Every line in the following data that has "Coordinates" counts toward the total; state that total alone.

_ _ _ _

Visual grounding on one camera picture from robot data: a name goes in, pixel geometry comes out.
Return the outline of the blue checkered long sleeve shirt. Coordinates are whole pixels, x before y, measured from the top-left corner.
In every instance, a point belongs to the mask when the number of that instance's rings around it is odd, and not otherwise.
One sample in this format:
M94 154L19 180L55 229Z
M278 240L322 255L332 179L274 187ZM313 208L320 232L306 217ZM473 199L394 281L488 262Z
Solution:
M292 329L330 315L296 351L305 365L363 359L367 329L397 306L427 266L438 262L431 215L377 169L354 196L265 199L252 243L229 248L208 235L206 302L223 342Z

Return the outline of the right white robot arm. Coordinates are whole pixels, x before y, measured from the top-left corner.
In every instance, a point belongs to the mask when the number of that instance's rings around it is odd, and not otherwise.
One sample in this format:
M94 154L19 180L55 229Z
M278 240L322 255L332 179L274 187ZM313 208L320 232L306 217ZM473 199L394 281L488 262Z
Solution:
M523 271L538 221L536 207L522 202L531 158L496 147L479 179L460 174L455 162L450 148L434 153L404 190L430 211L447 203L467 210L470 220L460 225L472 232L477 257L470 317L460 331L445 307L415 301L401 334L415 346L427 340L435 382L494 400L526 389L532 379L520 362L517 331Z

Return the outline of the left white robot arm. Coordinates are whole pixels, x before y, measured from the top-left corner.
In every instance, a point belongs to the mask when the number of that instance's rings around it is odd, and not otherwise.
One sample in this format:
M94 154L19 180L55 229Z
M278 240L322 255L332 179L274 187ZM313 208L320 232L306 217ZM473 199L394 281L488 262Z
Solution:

_ _ _ _

Solution for this exercise » 3